Written by Erin Jameson Tuesday, 13 December 2011 07:15
Love is often borne of bad decisions, as Lovefool finds within the the pages of Yoko Kamio's classist shojo "romance" Hana Yori Dango, a.k.a. Boys Over Flowers.

Boys Over Flowers is Yoko Kamio’s millionty-volume manga series (released in English by VIZ Media) that makes me furious most of the time and I often find myself wondering if Japan is the worst place in the world to be a teenage girl after a session with a few volumes. Seriously, it's almost a how-not-to book on how to be a human being.
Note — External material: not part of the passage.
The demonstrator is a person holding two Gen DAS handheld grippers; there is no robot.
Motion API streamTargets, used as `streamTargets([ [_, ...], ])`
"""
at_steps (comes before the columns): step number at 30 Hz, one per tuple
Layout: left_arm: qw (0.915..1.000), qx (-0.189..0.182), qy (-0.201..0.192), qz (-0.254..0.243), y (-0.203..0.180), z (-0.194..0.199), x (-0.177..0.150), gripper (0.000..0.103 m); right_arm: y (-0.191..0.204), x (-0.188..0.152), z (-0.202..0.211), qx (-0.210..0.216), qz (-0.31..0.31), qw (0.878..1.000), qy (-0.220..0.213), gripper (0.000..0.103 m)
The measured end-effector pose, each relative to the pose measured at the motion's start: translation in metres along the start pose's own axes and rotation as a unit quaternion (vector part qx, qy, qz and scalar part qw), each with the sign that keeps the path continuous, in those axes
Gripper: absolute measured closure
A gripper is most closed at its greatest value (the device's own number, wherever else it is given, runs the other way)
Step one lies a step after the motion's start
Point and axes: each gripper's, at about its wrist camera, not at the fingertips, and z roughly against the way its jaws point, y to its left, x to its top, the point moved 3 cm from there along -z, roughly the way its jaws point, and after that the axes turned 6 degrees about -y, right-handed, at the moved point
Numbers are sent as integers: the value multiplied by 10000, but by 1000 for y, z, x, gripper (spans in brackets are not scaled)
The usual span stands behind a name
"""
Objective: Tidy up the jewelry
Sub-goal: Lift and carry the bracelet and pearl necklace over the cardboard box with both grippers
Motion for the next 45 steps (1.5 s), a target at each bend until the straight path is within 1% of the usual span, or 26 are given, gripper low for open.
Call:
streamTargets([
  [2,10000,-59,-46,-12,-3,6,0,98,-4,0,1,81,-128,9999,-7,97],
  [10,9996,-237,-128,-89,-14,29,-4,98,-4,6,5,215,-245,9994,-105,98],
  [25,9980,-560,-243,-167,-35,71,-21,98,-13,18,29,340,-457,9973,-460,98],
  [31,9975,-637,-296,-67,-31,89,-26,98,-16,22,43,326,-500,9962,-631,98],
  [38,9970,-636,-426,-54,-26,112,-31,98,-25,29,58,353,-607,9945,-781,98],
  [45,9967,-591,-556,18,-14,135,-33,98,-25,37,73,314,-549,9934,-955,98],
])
The story takes place, in large part, at a very exclusive private high school for very moneyed students that, somehow, our heroine has managed to get into and stay into despite the fact that her family is super extra broke. One day, she and her friend are walking the halls when Makiko, the friend, manages to literally stumble over BMOC Tsukasa and his friends, the Flower Four (which is apparently the thing to call a bunch of spoiled jerks who run that school) and there is a little bit of conflict. Tsukushi, our heroine, sticks up for her friend and then ends up with a red tag in her locker the next day. The red tag is a complicated way for Tsukasa and his friends to let you know that they're going to be mean to you and for the rest of the school to know to stop treating you like a human being.
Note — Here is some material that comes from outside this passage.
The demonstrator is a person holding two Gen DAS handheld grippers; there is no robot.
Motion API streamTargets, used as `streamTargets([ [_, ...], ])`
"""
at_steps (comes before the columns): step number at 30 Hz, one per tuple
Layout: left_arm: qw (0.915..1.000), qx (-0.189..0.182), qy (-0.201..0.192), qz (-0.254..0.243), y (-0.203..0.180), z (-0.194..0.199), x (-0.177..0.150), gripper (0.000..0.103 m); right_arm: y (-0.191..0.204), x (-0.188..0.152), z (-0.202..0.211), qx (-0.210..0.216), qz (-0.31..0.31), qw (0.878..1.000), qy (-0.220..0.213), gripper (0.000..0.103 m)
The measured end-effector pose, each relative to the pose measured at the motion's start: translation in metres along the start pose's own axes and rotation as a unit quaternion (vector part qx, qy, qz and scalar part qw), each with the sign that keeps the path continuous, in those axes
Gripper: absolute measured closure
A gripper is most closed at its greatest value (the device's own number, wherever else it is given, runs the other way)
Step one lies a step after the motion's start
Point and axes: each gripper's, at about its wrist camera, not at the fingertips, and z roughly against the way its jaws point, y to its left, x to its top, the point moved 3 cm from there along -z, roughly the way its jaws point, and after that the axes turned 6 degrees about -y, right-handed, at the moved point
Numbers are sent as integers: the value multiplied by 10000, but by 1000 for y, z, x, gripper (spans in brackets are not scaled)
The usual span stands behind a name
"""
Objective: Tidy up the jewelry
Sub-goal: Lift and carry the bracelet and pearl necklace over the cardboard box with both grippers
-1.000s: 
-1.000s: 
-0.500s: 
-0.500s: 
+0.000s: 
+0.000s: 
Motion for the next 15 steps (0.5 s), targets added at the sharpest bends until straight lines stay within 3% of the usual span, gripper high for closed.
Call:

Things like this make me glad I'm out of touch with being a teenager. We have Tsukasa and Tsukushi in 1992 and Edward and Bella now and, if you squint and have just the right kind of wrong day, it feels like there's not much difference between them, right down to token attempts to try not to do what your sorta-kinda-boyfriend wants you to do every single time. I wonder if this is some strange phenomenon that I missed while being a total badass in high school, but if a boy had ever treated me with the classist disdain and horrible manners that Tsukasa displays in Boys Over Flowers, exquisitely combined in the moment where he screams at Tsukushi because she doesn't want to accept an overly expensive gift from him because he's being a jerk...well, he wouldn't even whisper my name in a dark room because he'd be afraid I'd show up in the mirror. (Seriously, I have references.) Tsukushi, of course, is hailed as a heroine in the manga world because she called him out on it...nearly every single time. Of which there were many. Because she didn't tell him to go away like any smart girl would've and kept sticking around for some reason and did not file a restraining order against him. People aren't actually like that, are they? They're not, right?